Firmatex’s rollout of online brokerage in the UK and Italy will double its losses.
The UK doesn’t really need another online broker. The market isn’t just crowded, it’s a serious crush. Dozens of sites offer a commoditized product, with little to differentiate between them leaving the sector ripe for international consolidation. So why, when Direkt Anlage is buying Self Trade, is Firmatex spending millions on a new launch?
After the heady heights of last winter, the UK online brokerage market has calmed down. The flood of new investors bringing down websites in their enthusiasm to log-on has steadied to a constant stream, and the more established players are taking a look at their business plans. The problem for online brokers is their lack of differentiation.
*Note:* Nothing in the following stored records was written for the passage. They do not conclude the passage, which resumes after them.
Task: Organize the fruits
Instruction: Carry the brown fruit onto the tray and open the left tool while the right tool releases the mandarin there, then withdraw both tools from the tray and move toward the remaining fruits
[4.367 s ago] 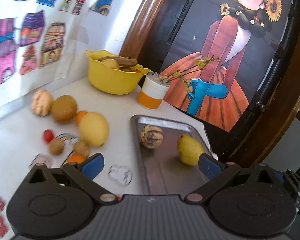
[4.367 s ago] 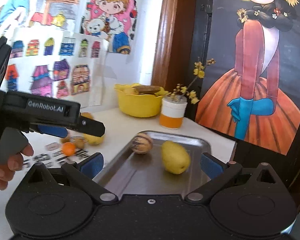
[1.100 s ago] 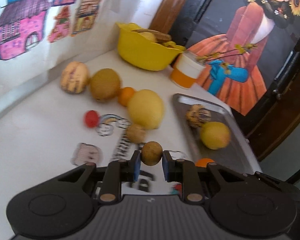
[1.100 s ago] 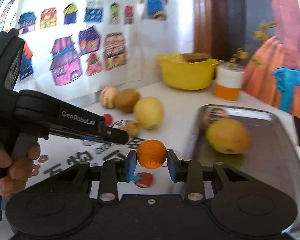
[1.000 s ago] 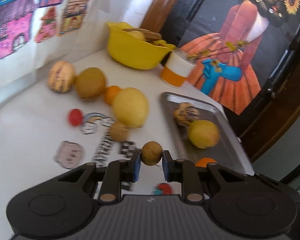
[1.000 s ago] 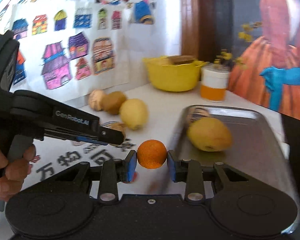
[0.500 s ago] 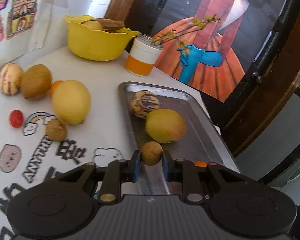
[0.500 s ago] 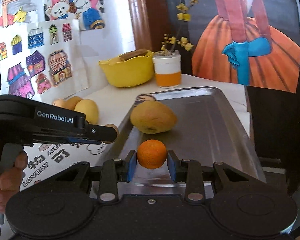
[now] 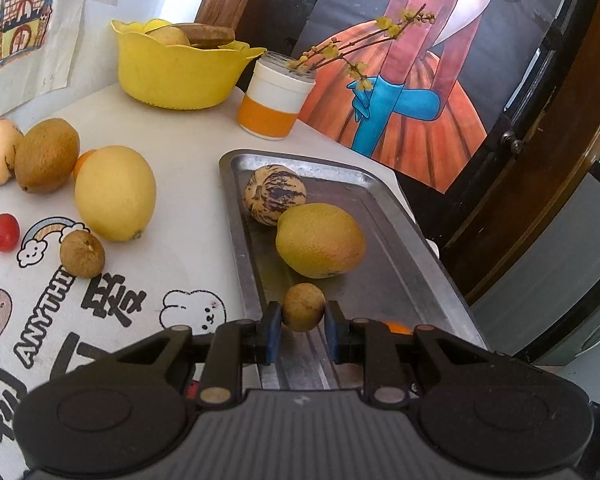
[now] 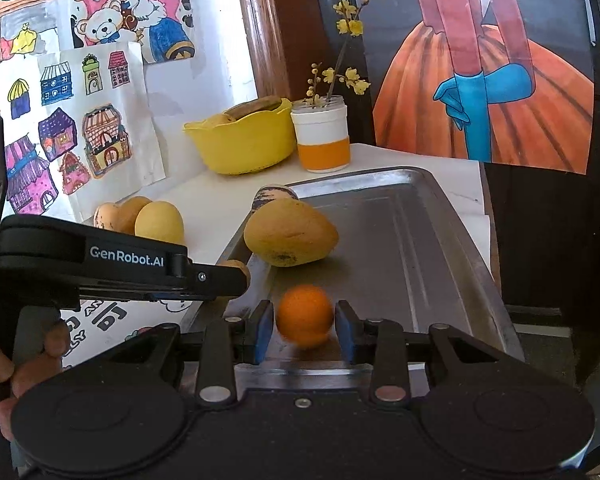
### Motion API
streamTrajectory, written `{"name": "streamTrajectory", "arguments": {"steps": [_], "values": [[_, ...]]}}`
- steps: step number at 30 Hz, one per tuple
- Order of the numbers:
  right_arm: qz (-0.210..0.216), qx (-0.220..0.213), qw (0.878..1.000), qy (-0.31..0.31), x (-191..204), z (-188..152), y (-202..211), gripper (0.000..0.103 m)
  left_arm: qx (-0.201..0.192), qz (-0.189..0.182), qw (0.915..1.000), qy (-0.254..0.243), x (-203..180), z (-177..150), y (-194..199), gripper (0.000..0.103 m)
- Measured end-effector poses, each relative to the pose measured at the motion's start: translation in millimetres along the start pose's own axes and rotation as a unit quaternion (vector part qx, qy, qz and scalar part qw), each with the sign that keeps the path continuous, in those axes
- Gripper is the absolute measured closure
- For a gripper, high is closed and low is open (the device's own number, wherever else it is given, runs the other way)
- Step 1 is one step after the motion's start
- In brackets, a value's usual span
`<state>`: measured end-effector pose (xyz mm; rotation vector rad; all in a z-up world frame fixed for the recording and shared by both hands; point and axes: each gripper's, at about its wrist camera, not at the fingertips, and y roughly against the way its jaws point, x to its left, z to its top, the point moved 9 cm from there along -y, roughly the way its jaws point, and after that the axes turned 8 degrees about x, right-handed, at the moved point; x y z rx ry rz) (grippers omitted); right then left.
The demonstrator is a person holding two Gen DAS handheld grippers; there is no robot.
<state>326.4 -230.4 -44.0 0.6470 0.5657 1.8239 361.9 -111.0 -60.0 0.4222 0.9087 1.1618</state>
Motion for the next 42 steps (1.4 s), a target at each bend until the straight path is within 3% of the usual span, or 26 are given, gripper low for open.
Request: {"name": "streamTrajectory", "arguments": {"steps": [3,6,11,14,18,20,29,37,42], "values": [[-0.002,-0.004,1.0,-0.003,-1,0,2,0.06,-0.004,0.002,1.0,0.0,-1,1,2,0.074],[-0.006,-0.006,1.0,-0.004,-1,-2,6,0.054,-0.014,0.001,0.9999,0.004,-1,2,9,0.059],[-0.02,-0.027,0.999,0.006,2,-4,21,0.034,-0.043,0.003,0.999,0.01,-1,4,28,0.019],[-0.018,-0.041,0.999,0.002,4,-3,33,0.019,-0.072,0.016,0.9972,0.009,0,5,44,0.004],[-0.02,-0.053,0.998,0.006,8,-3,49,0.003,-0.093,0.036,0.995,0.006,4,2,64,0.001],[-0.014,-0.059,0.998,0.006,12,-4,58,0.001,-0.098,0.044,0.9942,0.003,6,-2,72,0.001],[-0.009,-0.03,0.999,0.021,31,-28,79,0.001,-0.083,0.106,0.9904,-0.032,29,-45,100,0.001],[-0.009,0.005,1.0,0.027,50,-61,93,0.001,-0.059,0.113,0.9917,-0.015,56,-85,125,0.001],[-0.007,0.024,0.999,0.04,67,-76,95,0.001,-0.05,0.137,0.9893,-0.012,78,-101,139,0.001]]}}
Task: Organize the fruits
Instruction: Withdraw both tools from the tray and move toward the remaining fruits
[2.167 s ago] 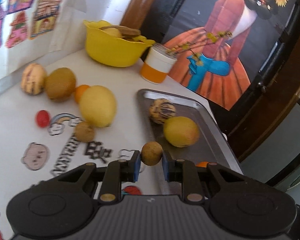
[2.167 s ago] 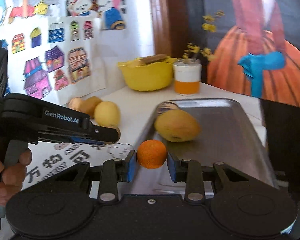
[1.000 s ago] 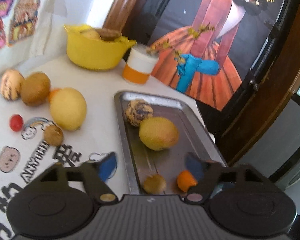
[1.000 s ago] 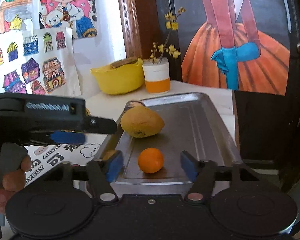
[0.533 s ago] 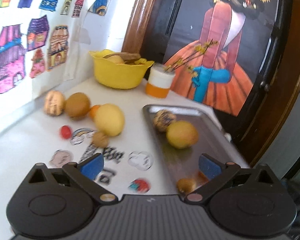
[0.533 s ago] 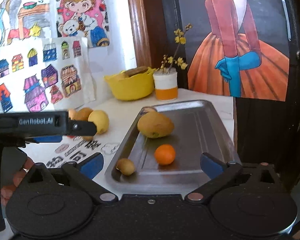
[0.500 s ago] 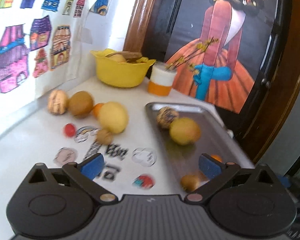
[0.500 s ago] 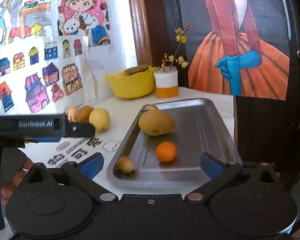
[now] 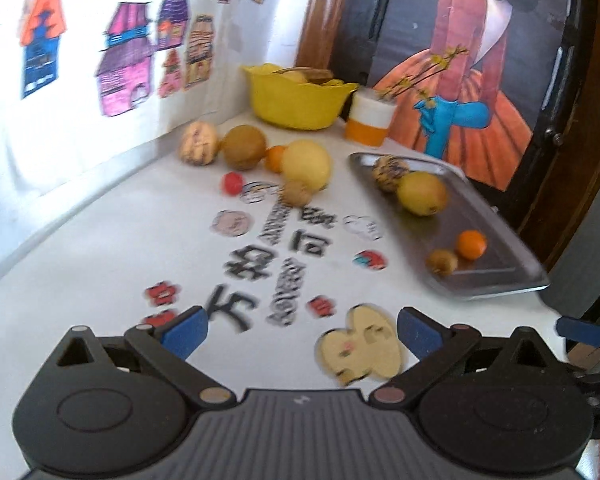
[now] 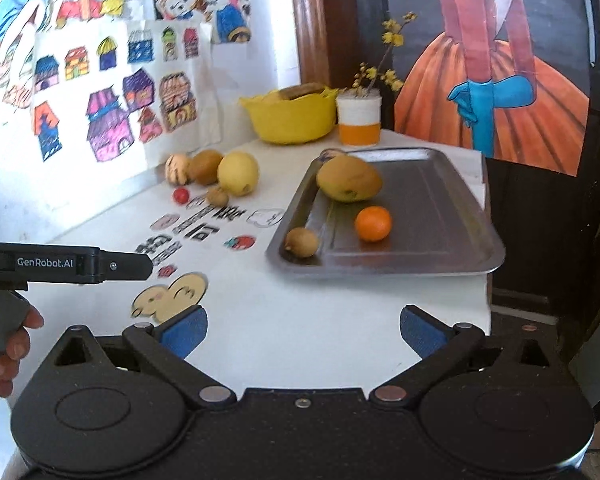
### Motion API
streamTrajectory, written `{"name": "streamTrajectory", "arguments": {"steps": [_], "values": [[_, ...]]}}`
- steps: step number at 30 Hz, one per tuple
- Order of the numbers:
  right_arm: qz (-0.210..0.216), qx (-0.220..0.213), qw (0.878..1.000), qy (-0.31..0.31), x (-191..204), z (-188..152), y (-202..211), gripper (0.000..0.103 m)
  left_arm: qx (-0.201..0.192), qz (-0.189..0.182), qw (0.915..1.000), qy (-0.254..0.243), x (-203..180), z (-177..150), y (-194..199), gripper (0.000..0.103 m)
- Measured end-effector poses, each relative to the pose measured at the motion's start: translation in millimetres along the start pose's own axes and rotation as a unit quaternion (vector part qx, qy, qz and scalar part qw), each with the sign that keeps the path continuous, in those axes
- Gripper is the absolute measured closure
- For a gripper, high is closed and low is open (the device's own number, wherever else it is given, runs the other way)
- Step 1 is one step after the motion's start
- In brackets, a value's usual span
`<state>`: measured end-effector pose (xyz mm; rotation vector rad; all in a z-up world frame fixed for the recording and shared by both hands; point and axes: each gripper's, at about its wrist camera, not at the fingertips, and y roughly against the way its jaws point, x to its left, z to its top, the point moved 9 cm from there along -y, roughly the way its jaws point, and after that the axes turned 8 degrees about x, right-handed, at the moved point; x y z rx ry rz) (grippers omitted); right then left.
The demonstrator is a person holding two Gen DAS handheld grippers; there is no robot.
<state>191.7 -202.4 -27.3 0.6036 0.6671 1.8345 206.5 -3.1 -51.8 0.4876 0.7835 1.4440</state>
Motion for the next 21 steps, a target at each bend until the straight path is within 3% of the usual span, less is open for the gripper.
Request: {"name": "streamTrajectory", "arguments": {"steps": [11,21], "values": [[0.025,0.026,0.998,0.059,52,7,-14,0.001,0.007,0.055,0.9981,0.027,63,-4,11,0.001],[0.035,0.035,0.991,0.121,89,25,-44,0.001,0.001,0.07,0.9963,0.05,96,11,9,0.001]]}}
With cost-competition along the US deep-discount path leading only to unprofitability, European competitors have launched a crusade for another source of competitive advantage. And it seems Firmatex believes that the holy grail is wealth management.
By adding savings and life products to its equity trading business, Firmatex will aim to gain loyalty. The notoriously promiscuous online trader switches providers to take advantage of freebies and discounts because the services received don’t differ. Savings and life products create more customer lock-in, but they also propel Firmatex straight into another highly competitive market where it will have to compete with online wealth management offerings from the US investment bank giants and fund supermarkets from domestic superstars such as Egg.
If Firmatex is to succeed in its next series of launches it must find a combination of branding and value-added services that position it favorably against the competition. This is a tough challenge to face unless the company has some real magic up its sleeve. If not a target of E8.9 million in net profits by 2002 seems highly optimistic.